The Russells were an exceptional couple.  Although Walter left school when he was nine, he became an architect, scientist, sculptor, painter, musician and author.  There was a considerable age difference between Walter and Lao; he was 77 when they married and she was 43, yet she always said he was the youngest man she knew.  When Walter was in his sixties he became a champion figure skater.  At age 69 his competition was all under the age of 30 and he won three first prizes.  Russell designed several hotels in New York including the first Hotel Pierre.  He received a doctorate of science and was noted as the official sculptor and painter for Theodore Roosevelt and Franklin D. Roosevelt.    Mrs. Lao Russell was also a sculptor, author, teacher, lecturer and, for 40 years, the president and managing director of The University of Science and Philosophy at Swannanoa.  Walter died in 1963 and Lao in 1988, but the Russells’ presence is still strongly felt at Swannanoa. 

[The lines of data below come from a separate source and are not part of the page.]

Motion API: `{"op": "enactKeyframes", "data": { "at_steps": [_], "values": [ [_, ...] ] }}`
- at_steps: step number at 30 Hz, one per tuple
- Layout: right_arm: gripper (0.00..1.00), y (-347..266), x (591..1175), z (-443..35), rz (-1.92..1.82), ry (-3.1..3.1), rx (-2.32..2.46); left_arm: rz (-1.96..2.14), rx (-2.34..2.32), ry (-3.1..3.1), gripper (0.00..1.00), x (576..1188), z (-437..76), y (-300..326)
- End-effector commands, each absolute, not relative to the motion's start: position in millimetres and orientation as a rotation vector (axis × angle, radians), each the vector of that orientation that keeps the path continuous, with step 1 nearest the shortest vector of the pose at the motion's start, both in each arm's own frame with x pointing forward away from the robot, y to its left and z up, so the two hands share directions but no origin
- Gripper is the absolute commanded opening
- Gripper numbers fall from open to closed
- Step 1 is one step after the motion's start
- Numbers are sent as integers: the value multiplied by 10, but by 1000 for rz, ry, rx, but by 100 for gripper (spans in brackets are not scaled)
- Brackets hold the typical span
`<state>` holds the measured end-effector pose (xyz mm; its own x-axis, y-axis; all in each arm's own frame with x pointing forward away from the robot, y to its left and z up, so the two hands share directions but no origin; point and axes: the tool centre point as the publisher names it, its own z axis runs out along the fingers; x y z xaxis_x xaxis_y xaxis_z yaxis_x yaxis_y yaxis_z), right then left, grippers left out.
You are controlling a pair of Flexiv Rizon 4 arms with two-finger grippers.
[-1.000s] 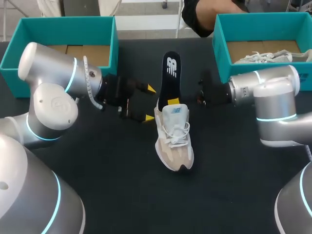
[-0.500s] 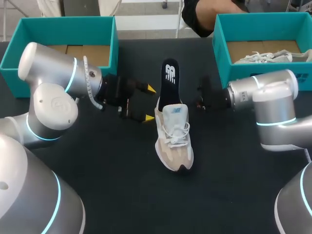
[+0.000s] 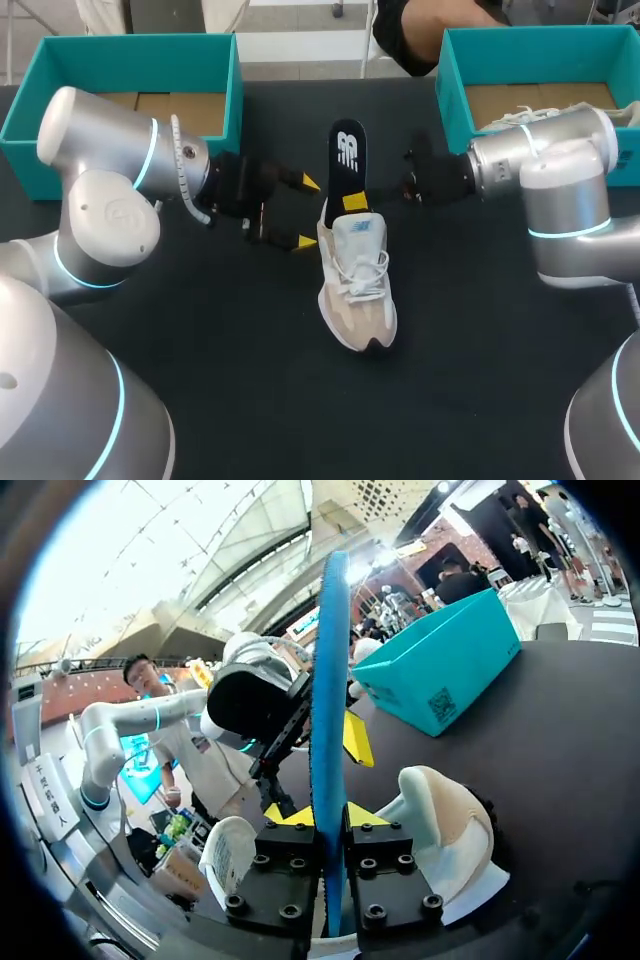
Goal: Take the shoe out of the shoebox, open the shoe tongue, remove and reinsert the insole, then place the shoe into the shoebox
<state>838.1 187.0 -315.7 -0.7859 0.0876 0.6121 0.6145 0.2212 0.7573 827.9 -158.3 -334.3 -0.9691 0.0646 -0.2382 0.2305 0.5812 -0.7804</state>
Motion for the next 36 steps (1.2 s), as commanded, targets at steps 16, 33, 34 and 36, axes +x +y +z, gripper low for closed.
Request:
{"op": "enactKeyframes", "data": {
  "at_steps": [16,33,34,36],
  "values": [
    [0,1880,8110,-3506,-1462,-1934,-689,-1332,248,2629,100,8281,-3344,-1593],
    [18,1833,8369,-3213,-1442,-2060,-651,-1332,248,2629,100,8281,-3344,-1593],
    [18,1834,8395,-3215,-1443,-2062,-645,-1332,248,2629,100,8281,-3344,-1593],
    [16,1843,8445,-3225,-1438,-2061,-635,-1332,248,2629,100,8281,-3344,-1593]
  ]
}}
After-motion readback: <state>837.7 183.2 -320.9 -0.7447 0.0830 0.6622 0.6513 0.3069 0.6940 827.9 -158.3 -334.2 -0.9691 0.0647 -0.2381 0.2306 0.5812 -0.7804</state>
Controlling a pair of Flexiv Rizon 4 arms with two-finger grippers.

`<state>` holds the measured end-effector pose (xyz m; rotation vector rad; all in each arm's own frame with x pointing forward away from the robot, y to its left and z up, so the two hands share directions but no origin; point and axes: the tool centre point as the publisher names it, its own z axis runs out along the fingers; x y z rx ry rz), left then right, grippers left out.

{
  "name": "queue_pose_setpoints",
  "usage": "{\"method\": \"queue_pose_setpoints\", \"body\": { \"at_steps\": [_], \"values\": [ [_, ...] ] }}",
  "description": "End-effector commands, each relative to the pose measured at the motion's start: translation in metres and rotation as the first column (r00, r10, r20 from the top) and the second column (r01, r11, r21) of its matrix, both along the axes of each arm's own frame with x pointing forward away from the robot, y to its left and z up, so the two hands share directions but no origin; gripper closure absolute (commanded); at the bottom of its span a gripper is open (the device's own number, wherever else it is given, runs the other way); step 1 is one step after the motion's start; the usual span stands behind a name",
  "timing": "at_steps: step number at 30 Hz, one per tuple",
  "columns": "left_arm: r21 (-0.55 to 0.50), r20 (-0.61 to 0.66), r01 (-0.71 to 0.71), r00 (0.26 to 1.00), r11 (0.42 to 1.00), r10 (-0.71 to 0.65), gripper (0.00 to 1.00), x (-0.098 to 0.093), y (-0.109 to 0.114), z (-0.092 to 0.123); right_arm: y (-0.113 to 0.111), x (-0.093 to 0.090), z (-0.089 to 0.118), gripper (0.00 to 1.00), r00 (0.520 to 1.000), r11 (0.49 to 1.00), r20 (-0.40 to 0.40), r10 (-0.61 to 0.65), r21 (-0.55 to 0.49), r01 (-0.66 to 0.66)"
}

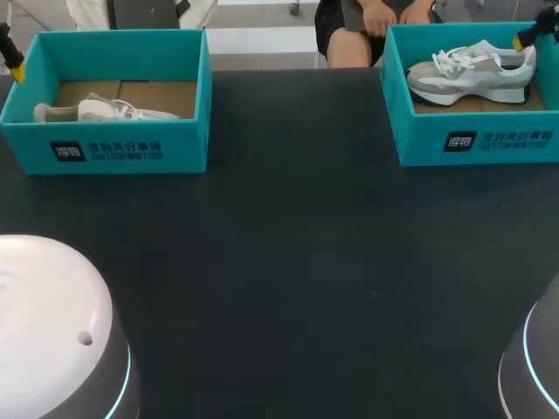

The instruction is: Take the shoe out of the shoebox, open the shoe tongue, remove and reinsert the insole, then place the shoe into the shoebox

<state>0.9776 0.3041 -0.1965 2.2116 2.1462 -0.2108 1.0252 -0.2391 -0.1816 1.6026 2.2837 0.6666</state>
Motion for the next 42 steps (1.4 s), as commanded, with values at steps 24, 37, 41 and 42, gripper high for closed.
{"method": "queue_pose_setpoints", "body": {
  "at_steps": [24, 37, 41, 42],
  "values": [
    [0.003, 0.003, 0.0, 1.0, 1.0, 0.0, 0.0, -0.001, 0.0, 0.0, -0.022, 0.02, -0.009, 0.0, 0.991, 0.992, -0.043, -0.127, -0.013, 0.127],
    [0.003, 0.003, 0.0, 1.0, 1.0, 0.0, 0.0, -0.001, 0.0, 0.0, -0.052, 0.071, -0.047, 0.0, 0.947, 0.963, -0.176, -0.268, -0.08, 0.257],
    [0.003, 0.003, 0.0, 1.0, 1.0, 0.0, 0.0, -0.001, 0.0, 0.0, -0.053, 0.083, -0.054, 0.0, 0.923, 0.949, -0.224, -0.312, -0.123, 0.291],
    [0.003, 0.003, 0.0, 1.0, 1.0, 0.0, 0.0, -0.001, 0.0, 0.0, -0.053, 0.085, -0.056, 0.0, 0.917, 0.948, -0.245, -0.314, -0.131, 0.29]
  ]
}}
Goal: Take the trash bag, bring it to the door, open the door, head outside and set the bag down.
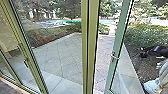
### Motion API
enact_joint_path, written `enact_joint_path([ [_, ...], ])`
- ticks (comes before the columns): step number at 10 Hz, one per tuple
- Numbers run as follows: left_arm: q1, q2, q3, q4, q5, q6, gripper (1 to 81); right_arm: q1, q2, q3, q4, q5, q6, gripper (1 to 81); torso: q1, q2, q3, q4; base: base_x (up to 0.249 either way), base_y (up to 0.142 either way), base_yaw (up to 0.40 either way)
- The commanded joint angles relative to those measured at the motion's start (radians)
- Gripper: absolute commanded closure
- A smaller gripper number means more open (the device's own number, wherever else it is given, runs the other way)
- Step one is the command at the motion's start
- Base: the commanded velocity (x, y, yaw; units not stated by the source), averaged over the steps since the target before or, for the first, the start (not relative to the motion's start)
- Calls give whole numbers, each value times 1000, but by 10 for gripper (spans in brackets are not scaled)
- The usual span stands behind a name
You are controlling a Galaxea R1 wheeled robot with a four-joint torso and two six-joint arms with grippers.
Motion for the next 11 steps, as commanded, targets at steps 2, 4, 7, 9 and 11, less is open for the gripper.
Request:
enact_joint_path([
  [2,-4,13,15,5,65,8,811,199,-41,-112,-129,-67,-127,10,0,0,0,0,0,0,0],
  [4,-4,16,15,7,68,8,811,196,-69,-149,-149,-49,-200,10,0,0,0,0,0,0,0],
  [7,-4,16,15,7,68,8,811,196,-124,-188,-182,-7,-293,10,0,0,0,0,0,0,0],
  [9,-4,16,15,7,70,5,811,182,-153,-212,-173,-10,-325,10,0,0,0,0,0,0,0],
  [11,-4,14,15,4,71,5,811,167,-181,-195,-179,-10,-328,10,0,0,0,0,0,0,0],
])
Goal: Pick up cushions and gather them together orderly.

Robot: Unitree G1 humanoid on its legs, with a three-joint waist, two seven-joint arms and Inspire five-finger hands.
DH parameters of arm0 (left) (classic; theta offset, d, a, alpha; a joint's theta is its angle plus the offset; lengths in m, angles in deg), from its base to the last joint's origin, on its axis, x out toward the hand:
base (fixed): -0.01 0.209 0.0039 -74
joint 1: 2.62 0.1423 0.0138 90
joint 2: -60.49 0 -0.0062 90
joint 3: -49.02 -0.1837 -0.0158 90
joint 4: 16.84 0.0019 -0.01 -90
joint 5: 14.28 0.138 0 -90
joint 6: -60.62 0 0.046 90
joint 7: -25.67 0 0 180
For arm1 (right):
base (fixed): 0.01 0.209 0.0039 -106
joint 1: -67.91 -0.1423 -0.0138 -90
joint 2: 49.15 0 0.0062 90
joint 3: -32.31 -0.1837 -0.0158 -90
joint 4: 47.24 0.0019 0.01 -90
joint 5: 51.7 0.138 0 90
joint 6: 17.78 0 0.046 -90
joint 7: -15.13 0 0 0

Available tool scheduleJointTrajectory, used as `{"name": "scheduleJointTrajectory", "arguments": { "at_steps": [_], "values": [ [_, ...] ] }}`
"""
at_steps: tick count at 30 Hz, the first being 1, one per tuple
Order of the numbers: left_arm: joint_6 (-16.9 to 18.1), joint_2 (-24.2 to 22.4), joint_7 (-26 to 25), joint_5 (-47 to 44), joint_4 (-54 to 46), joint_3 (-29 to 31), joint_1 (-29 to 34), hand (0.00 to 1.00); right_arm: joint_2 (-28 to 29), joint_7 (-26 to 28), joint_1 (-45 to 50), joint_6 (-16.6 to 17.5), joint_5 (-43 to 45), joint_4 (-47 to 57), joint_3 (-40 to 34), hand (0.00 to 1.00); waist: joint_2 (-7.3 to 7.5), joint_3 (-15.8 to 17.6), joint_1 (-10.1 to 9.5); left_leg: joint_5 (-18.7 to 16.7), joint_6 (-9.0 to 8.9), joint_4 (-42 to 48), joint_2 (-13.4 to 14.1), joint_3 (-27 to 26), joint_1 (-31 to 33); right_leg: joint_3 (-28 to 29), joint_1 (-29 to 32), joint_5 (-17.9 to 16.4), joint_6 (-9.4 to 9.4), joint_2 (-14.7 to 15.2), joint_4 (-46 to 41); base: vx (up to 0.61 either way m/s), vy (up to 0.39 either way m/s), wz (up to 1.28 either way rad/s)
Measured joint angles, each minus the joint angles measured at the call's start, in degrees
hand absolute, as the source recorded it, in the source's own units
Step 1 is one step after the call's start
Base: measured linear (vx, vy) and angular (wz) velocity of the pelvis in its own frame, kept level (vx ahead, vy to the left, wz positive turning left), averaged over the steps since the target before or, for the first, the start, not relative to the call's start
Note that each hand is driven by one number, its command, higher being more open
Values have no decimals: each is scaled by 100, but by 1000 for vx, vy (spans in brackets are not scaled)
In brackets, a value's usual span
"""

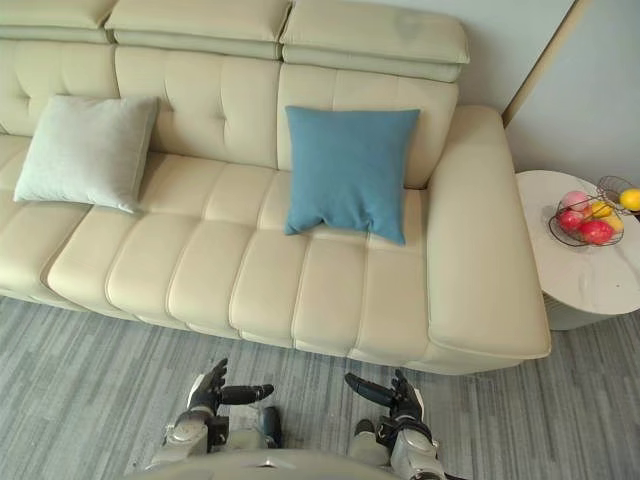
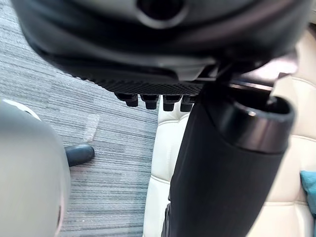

In the gold ballroom, one of Lao Russell’s favorite rooms, is the original clay model of the head of the Christ figure sculpture.  Walter sculpted the figure including the head, but Lao did not feel he was capturing the facial contours satisfactorily so after he went to bed she would slip downstairs and change his work on the head, doing all the final shaping.  Many of the large paintings on the walls cover holes that were made when the estate was derelict and people took clippings out of the silk damask walls.  In the center of the ballroom is the Four Freedoms, a large sculpture Walter Russell did for President Franklin D. Roosevelt.  Also on view is his painting the Might of Ages with figures from history such as Columbus, Napoleon, Washington and Sitting Bull.  Another of Walter Russell’s sculptural masterpieces is the Mark Twain Memorial. The furnishings, artwork and books you see were all added by the Russells.

The terraced gardens spread out behind the palace.  Here too you’ll discover the Russells’ sculpture.  From the vision that brought them to this mountaintop home, they created The Christ of the Blue Ridge.  Mrs. Russell believed she saw Christ looking over a valley, and that the valley proved to be Rockfish Valley which Swannanoa overlooks.  The garden also has a marble-columned pergola, a meditation pond with fish and a “peace pole” inscribed with four languages.

Swannanoa is open daily year-round from 9:00 A.M. to 5:00 P.M.  Visitors can tour the first floor and gardens, or take an extended tour of all three floors and the mansion’s tower.  Admission is charged and there is an added fee for the extended tour. 

Directions: From I-64 take Exit 99; bear to the right on Route 250 and follow the signs to Route 610 and the entrance to Swannanoa.